- THE TASK
Repeat nothing but the lines below running from the one containing "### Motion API" to the one containing "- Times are". Keep both end lines.

[Records from a collection]
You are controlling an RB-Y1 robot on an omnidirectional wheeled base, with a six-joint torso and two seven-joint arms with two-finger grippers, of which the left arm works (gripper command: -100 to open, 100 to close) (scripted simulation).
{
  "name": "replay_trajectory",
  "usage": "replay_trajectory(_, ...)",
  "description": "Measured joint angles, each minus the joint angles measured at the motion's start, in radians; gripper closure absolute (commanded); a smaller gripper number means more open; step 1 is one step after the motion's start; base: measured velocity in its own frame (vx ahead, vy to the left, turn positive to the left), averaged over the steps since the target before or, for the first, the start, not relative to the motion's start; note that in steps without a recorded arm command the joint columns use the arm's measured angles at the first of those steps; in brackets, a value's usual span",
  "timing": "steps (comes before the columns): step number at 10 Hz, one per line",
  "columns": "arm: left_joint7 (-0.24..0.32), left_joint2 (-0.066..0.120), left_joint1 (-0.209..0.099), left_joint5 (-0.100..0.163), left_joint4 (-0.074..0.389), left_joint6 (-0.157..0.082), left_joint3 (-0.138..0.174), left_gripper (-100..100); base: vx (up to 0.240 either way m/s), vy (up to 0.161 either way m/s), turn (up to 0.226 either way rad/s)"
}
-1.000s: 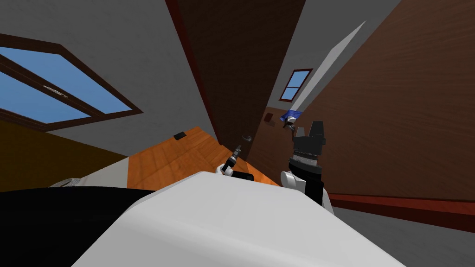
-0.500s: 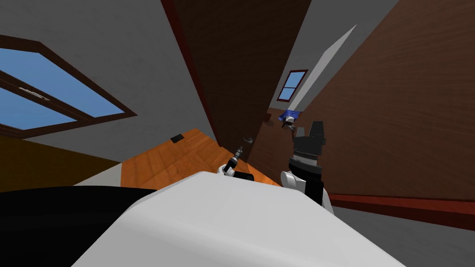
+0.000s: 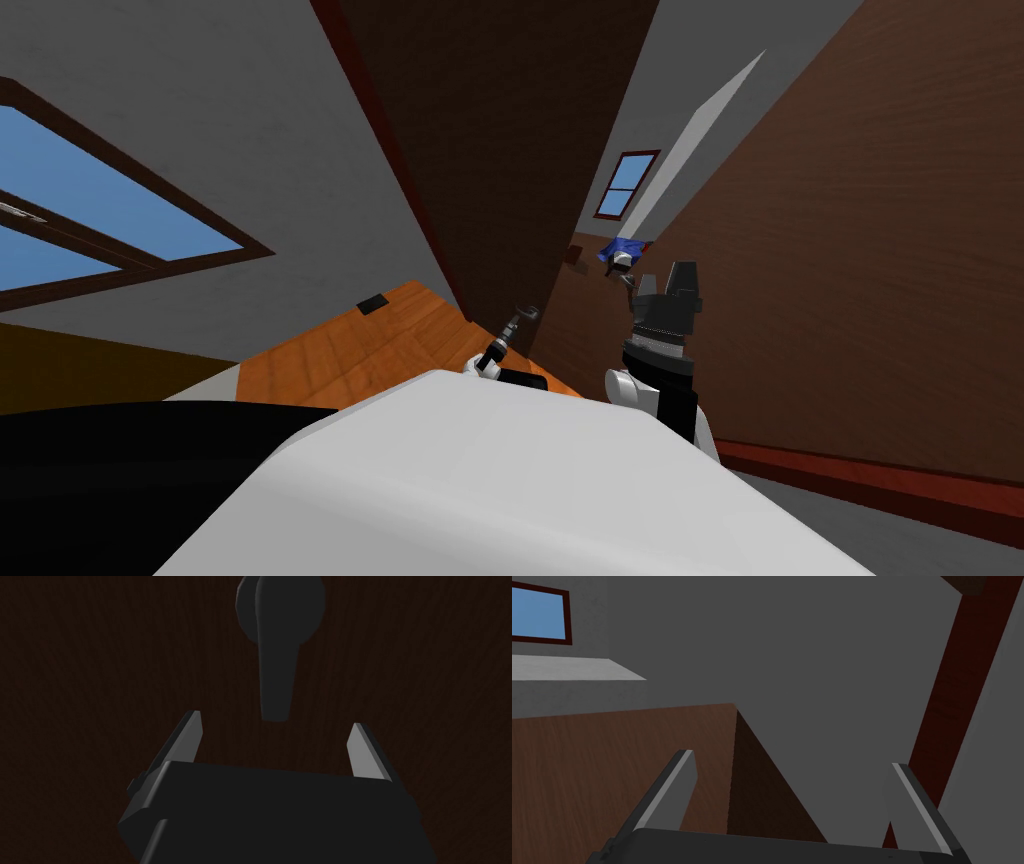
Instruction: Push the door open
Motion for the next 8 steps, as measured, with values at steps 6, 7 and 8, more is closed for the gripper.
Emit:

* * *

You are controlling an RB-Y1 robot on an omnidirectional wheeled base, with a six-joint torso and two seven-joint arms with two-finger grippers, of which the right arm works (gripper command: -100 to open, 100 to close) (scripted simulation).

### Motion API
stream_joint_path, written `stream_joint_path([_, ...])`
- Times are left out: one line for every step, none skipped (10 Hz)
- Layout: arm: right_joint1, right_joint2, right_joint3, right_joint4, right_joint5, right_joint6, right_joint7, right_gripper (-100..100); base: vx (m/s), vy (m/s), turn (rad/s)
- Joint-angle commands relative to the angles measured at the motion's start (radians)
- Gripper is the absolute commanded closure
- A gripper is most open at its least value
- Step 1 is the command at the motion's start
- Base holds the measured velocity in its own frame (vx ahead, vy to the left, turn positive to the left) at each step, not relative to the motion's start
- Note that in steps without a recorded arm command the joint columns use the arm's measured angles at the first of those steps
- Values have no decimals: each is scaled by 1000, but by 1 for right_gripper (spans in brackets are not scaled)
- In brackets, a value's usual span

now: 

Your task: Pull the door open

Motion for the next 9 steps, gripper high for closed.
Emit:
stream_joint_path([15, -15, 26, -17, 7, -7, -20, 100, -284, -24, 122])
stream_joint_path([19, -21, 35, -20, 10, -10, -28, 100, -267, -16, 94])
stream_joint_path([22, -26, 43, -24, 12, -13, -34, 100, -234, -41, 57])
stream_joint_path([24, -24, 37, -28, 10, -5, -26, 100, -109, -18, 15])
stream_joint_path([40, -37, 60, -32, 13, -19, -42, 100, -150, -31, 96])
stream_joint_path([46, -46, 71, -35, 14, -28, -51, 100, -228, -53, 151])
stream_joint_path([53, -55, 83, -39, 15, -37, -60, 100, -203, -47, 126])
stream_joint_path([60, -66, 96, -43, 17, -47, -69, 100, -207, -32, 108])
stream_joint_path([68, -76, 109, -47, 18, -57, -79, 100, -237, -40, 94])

- YOUR SOLUTION
### Motion API
stream_joint_path, written `stream_joint_path([_, ...])`
- Times are left out: one line for every step, none skipped (10 Hz)

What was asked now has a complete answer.